Removes more than one
record, selected by numbers, out of the current found set without deleting
them.
Modify
Last Find
Returns to the last
performed search in order to edit it.
Saved
Finds
Saves a set of search
criteria.
Sort
Records...
Sorts the current record
set according to desired criteria.
Unsort
Displays the current
record set according to the order of creation of each
record.
Replace
Field Contents...
Replaces the value of a
field in all sets of records found with the value specified in the
current record, or by calculation.
Relookup
Field Contents
This
command updates the value of a field by reading the matched
value in a related table (the relationship has been
established during database development using a 'key'
field).
Revert
Record...
Restores the value of a
field, discarding any change, before clicking out of that
field.
5.6 'Scripts'
Menu
(Back to Index)
GeneBase_Guide
The
page with the user Guide of the GeneBase software.

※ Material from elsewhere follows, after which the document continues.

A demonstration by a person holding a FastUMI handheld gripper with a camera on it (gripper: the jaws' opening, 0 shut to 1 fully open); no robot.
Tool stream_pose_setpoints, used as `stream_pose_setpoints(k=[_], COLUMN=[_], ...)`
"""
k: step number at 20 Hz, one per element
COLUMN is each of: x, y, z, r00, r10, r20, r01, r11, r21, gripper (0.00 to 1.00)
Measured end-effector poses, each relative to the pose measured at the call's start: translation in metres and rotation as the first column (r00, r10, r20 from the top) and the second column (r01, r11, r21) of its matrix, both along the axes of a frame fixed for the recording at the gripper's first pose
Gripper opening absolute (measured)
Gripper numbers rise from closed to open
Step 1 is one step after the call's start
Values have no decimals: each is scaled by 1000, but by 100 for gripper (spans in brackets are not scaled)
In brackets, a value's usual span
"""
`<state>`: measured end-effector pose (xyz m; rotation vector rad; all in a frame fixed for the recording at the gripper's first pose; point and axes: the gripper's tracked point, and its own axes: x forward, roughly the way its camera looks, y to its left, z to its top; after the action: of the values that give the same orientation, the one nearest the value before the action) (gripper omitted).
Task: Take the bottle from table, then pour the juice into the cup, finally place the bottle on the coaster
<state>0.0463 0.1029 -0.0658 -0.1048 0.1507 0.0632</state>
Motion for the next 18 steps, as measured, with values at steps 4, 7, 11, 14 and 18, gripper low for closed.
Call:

Import_Summary_Table_Ontology
Please see section 1.3.
Export_Selected_Records
Please see section 2.1.
Import_Exon_Intron_Sequences
Please see section 2.3.
5.7
'Help' Menu
(Back to Index)
Search
Search a 'Help' system for general commands.
TROUBLESHOOTING
(Back to Index)
Sometimes,
power failure, hardware problems, or other factors can
damage a
FileMaker Pro database file.
When the runtime
application discovers a damaged file, a dialog box appears, prompting the user to
contact the creator.
Even if the dialogue box
does not appear, files can exhibit erratic behaviour.
If you have FileMaker
Pro or FileMaker
Pro Advanced
installed you can recover them using the 'Recover'
command.
Otherwise, to recover a damaged file:
- On Mac OS X machines,
press Command + Option (cmd-alt) while double-clicking the runtime application icon. Hold the keys down until
you see the 'Open Damaged File' dialogue box.
- On Windows machines, press
Ctrl+Shift while double-clicking the runtime application
icon. Hold the keys down until you see the Open Damaged File
dialogue box.
During the recovery
process, the runtime application:
1. Creates a new file;
2. Renames any damaged files
by adding “Old” to the end of the
file name;
3.
Gives the repaired file the original name.